• _PROBLEM DESCRIPTION_
When you copy from the entries that follow, take only the lines from the one with "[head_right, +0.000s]" down to the one with "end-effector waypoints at", keeping both ends and dropping every picture.

• _RECORDS SUPPLIED_
··········

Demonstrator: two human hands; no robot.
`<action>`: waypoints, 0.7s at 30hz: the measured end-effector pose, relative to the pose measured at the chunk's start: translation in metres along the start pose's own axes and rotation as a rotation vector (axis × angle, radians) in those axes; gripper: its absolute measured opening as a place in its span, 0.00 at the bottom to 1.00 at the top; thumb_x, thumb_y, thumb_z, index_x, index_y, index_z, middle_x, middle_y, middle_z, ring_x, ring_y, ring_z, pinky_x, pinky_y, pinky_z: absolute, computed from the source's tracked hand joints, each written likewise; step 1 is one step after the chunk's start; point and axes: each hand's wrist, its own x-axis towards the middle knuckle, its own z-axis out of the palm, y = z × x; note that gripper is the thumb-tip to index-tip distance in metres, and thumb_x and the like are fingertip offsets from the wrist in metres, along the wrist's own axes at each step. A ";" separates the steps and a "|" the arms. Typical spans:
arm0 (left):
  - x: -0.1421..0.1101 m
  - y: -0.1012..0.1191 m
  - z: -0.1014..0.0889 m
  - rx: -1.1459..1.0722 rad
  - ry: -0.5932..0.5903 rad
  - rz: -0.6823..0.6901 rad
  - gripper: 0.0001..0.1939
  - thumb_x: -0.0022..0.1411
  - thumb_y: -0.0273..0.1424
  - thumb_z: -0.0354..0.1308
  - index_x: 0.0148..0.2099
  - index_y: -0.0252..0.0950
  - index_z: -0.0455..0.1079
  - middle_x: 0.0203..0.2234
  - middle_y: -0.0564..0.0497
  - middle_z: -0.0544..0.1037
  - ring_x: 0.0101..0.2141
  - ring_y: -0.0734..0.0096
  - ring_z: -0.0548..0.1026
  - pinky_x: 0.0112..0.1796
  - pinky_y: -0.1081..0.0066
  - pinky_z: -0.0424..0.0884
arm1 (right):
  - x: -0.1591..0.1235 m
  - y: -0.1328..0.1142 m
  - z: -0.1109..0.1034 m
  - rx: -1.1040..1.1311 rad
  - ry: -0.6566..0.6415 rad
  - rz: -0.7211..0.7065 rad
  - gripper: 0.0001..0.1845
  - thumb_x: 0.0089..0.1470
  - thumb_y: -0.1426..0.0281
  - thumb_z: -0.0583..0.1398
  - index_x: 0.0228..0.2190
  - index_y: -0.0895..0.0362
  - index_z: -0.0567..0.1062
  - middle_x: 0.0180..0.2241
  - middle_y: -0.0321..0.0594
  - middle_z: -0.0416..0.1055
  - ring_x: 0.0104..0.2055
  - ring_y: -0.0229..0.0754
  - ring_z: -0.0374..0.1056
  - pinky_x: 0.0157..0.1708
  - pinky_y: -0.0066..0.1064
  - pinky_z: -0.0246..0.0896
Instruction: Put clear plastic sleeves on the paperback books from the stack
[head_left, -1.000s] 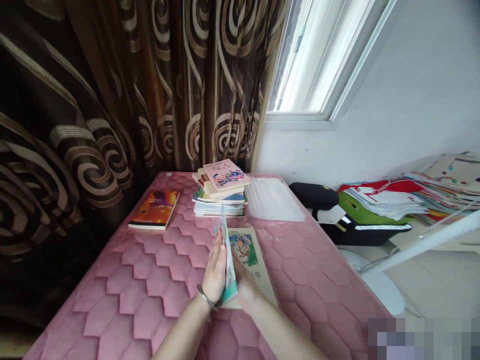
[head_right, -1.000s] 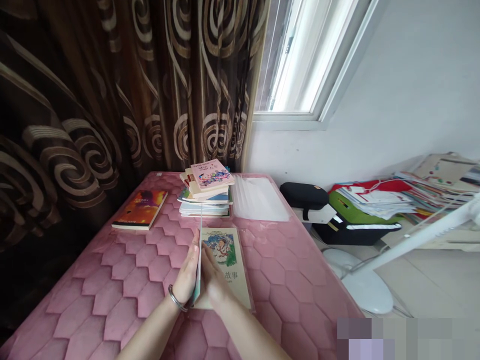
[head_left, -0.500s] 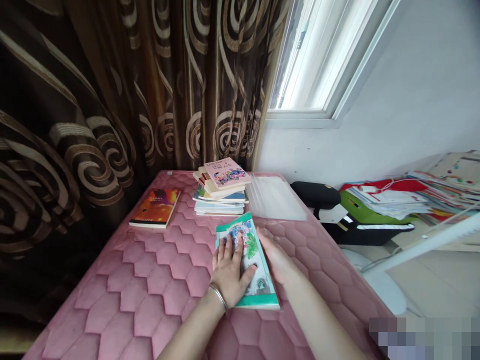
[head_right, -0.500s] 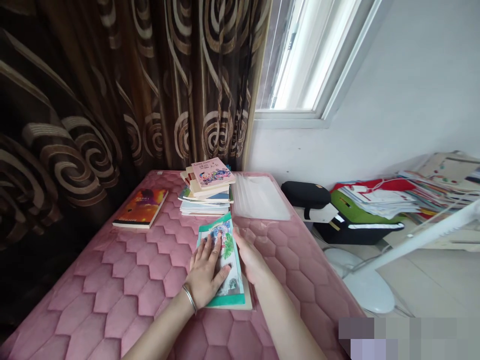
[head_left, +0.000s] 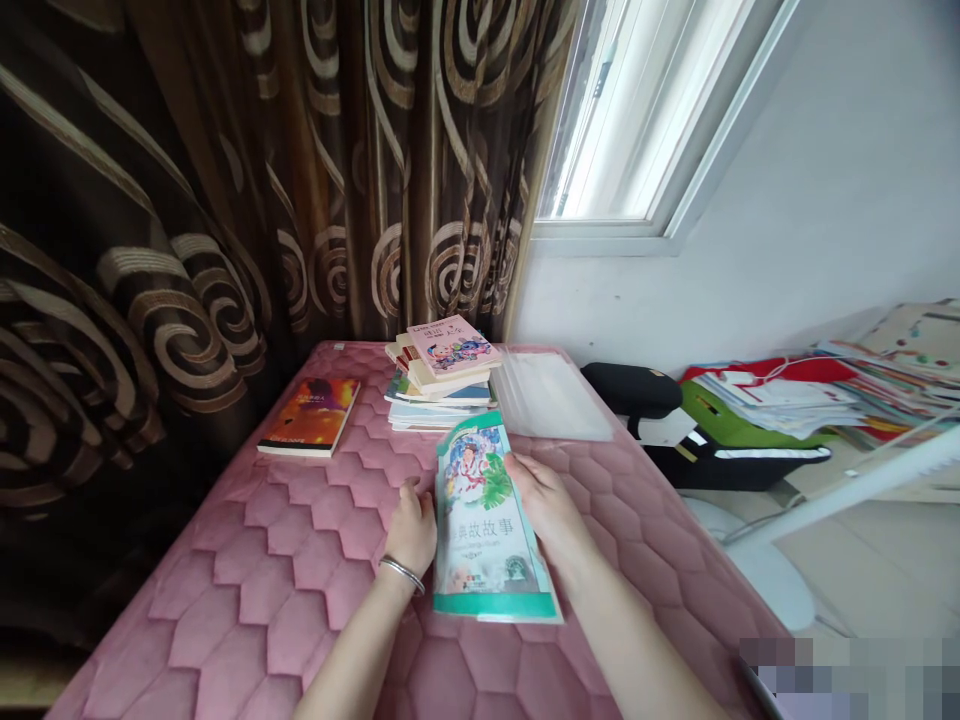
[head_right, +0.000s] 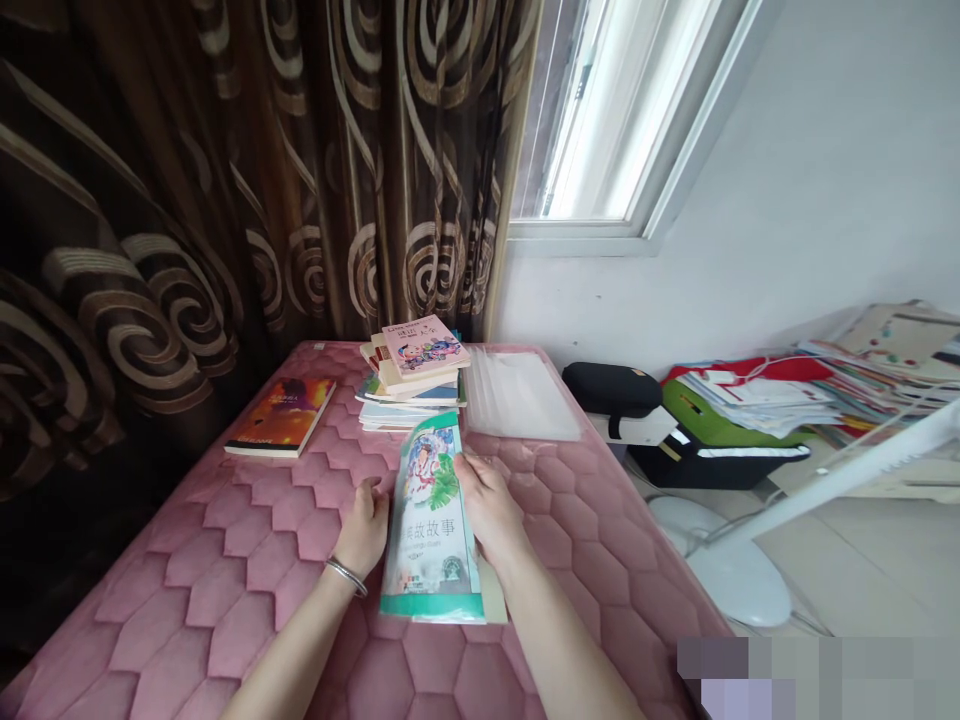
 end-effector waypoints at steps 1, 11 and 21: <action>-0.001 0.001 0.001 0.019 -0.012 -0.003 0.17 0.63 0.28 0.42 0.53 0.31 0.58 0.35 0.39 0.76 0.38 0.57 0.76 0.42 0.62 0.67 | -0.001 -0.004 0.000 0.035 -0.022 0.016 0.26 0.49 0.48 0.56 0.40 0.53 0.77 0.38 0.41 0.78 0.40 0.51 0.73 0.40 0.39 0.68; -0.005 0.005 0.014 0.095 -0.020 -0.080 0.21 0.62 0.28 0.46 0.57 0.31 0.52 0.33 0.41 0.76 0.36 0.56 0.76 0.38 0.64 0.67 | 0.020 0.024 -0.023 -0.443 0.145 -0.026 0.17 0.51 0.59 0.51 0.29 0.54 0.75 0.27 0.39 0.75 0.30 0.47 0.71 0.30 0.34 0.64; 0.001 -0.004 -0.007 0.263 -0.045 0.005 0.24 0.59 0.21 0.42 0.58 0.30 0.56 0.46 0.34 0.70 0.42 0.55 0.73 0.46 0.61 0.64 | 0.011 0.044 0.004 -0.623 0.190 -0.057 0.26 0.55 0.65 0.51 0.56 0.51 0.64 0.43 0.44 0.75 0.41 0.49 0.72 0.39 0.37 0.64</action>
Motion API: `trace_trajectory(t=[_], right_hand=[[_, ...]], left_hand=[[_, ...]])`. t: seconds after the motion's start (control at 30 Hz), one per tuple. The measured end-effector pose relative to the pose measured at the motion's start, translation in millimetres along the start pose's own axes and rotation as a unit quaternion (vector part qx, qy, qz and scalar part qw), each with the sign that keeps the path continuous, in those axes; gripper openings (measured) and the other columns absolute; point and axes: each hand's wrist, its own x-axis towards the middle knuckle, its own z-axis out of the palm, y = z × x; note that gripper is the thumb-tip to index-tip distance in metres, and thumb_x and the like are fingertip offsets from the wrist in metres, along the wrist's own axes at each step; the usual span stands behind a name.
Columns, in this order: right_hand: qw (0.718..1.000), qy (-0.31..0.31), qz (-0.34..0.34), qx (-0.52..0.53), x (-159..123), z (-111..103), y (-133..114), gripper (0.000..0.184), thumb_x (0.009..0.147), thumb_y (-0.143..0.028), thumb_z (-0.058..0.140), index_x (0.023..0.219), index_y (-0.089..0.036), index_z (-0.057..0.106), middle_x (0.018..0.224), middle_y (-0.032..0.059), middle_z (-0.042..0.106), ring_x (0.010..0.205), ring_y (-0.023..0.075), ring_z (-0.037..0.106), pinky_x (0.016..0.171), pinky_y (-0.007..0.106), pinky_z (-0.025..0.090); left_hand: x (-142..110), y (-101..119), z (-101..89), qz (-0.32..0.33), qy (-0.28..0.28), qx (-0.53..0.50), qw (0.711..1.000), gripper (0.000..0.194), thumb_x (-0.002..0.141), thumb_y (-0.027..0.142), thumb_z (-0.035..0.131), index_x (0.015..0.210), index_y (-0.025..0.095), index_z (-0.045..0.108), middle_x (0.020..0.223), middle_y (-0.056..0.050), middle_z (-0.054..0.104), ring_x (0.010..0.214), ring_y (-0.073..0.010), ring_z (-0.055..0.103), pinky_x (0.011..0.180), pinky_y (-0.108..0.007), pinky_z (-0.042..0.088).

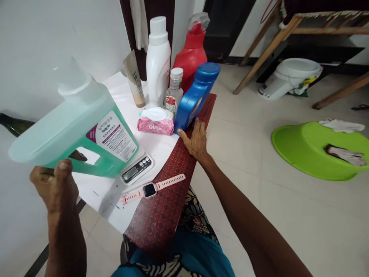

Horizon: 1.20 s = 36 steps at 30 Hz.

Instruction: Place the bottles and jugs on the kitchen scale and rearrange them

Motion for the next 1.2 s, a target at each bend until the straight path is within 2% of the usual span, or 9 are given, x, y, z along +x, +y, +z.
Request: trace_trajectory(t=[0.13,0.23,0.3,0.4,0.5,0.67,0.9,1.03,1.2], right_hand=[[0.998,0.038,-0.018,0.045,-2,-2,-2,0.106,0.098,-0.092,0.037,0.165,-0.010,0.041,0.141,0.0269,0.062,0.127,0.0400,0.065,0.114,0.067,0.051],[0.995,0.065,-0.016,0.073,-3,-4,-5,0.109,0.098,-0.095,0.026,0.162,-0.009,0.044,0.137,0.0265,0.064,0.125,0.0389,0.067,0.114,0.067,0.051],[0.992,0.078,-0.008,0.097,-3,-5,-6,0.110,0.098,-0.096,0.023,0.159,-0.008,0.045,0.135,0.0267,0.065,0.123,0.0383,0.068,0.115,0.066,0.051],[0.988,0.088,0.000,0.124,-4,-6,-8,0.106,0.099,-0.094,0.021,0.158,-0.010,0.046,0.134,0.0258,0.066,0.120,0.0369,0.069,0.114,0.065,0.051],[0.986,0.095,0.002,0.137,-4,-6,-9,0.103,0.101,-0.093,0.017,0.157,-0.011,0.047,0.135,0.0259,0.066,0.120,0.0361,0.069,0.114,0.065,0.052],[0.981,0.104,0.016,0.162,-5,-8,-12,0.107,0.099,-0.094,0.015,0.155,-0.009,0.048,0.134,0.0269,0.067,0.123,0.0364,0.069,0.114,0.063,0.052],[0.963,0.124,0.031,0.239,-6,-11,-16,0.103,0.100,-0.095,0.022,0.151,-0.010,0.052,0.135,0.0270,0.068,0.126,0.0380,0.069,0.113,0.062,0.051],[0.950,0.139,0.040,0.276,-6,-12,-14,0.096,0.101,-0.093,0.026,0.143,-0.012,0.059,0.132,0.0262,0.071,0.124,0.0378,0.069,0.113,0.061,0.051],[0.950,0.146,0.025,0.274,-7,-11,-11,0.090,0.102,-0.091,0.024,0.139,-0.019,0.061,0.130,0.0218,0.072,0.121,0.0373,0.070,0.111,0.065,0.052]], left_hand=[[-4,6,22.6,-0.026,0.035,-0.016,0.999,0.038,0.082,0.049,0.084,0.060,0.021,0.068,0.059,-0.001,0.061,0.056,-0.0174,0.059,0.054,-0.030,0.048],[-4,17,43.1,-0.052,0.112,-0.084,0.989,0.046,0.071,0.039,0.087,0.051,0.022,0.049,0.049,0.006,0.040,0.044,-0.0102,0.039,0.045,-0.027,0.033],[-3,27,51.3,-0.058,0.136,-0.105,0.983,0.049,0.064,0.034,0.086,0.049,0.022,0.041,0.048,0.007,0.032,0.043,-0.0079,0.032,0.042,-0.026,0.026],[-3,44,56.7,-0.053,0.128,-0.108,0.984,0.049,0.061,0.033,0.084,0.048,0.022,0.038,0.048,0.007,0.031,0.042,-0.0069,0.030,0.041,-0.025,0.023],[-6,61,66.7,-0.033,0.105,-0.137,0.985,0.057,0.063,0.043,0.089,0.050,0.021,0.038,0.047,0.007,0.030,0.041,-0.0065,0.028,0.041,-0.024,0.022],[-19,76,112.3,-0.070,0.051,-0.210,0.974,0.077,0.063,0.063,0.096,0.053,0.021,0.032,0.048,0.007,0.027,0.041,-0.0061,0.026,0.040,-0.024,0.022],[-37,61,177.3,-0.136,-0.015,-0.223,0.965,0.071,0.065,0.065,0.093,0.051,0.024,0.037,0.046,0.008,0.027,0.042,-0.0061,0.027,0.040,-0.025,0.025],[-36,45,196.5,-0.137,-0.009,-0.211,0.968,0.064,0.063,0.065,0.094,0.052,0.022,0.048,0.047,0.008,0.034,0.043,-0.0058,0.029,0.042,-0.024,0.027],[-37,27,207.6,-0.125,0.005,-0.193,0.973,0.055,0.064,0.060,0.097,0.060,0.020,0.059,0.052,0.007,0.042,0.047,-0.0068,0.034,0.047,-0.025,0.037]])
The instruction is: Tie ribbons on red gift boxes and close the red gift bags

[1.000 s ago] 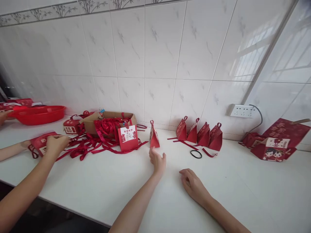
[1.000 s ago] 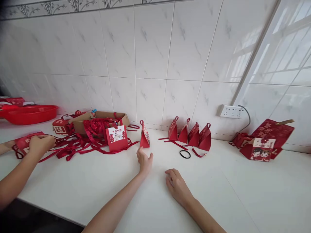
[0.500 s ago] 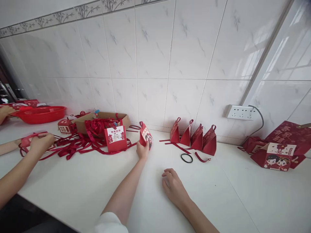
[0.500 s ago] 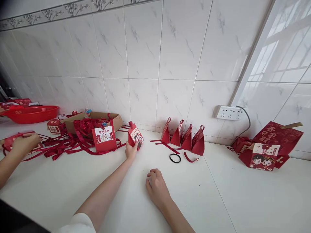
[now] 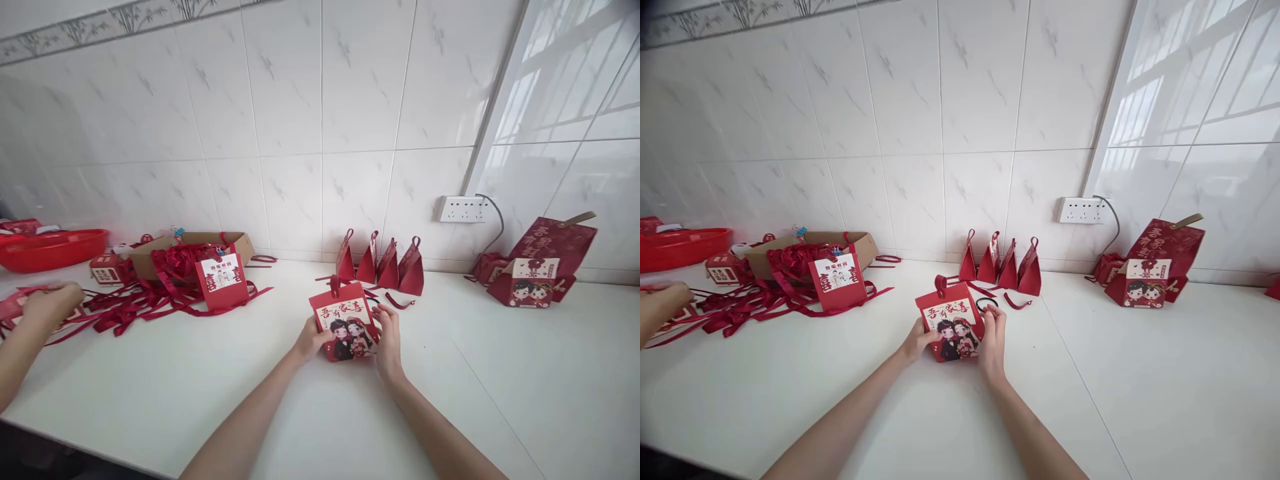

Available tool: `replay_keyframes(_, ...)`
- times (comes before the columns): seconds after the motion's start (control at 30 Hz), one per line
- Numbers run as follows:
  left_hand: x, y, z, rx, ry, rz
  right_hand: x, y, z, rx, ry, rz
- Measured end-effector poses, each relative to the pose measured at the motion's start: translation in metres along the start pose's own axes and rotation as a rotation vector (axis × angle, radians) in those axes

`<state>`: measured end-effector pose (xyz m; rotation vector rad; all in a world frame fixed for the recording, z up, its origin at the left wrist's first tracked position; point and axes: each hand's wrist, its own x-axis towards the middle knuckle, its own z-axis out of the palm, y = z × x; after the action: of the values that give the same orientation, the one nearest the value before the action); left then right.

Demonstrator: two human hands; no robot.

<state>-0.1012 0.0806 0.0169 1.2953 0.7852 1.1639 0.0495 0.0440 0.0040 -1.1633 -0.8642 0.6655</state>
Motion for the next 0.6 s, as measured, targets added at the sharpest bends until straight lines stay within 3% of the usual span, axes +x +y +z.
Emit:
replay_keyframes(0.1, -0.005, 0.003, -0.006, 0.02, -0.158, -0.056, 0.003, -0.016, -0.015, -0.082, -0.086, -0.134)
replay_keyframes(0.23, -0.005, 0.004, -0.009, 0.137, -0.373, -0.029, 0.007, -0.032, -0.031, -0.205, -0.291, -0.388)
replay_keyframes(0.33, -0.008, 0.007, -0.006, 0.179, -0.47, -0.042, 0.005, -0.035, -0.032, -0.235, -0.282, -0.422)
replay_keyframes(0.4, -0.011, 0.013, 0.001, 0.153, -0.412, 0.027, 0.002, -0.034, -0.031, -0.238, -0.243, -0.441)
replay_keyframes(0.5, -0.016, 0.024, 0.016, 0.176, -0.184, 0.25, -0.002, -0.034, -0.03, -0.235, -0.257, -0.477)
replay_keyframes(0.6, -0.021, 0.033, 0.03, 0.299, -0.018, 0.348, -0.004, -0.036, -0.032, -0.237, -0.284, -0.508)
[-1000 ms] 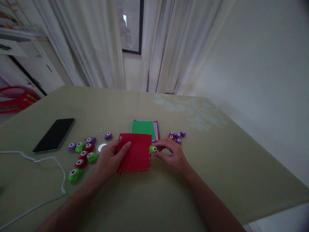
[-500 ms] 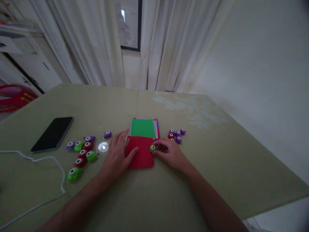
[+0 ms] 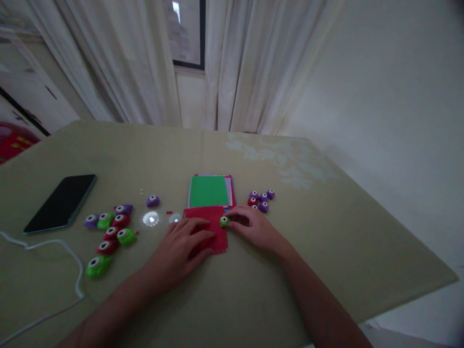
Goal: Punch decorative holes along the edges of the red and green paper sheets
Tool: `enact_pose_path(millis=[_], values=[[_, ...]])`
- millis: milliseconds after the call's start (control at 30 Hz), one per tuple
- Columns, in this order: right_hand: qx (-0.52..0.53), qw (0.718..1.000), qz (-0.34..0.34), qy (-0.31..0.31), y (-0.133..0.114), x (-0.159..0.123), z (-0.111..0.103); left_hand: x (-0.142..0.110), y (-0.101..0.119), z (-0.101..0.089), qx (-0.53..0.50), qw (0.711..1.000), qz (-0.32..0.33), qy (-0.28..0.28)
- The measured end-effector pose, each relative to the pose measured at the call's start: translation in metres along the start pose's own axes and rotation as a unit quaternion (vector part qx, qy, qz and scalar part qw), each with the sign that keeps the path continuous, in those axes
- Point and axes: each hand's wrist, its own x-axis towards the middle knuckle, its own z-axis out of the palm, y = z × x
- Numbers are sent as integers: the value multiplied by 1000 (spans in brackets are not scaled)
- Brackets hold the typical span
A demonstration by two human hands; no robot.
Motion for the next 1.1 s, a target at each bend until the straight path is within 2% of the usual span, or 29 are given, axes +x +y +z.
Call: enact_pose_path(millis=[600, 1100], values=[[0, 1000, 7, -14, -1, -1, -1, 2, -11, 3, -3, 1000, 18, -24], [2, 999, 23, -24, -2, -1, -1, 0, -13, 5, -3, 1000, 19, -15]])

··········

• _EXERCISE SOLUTION_
[head_right, +0.000s] 
 end-effector waypoints at steps 1, 11 and 21: <action>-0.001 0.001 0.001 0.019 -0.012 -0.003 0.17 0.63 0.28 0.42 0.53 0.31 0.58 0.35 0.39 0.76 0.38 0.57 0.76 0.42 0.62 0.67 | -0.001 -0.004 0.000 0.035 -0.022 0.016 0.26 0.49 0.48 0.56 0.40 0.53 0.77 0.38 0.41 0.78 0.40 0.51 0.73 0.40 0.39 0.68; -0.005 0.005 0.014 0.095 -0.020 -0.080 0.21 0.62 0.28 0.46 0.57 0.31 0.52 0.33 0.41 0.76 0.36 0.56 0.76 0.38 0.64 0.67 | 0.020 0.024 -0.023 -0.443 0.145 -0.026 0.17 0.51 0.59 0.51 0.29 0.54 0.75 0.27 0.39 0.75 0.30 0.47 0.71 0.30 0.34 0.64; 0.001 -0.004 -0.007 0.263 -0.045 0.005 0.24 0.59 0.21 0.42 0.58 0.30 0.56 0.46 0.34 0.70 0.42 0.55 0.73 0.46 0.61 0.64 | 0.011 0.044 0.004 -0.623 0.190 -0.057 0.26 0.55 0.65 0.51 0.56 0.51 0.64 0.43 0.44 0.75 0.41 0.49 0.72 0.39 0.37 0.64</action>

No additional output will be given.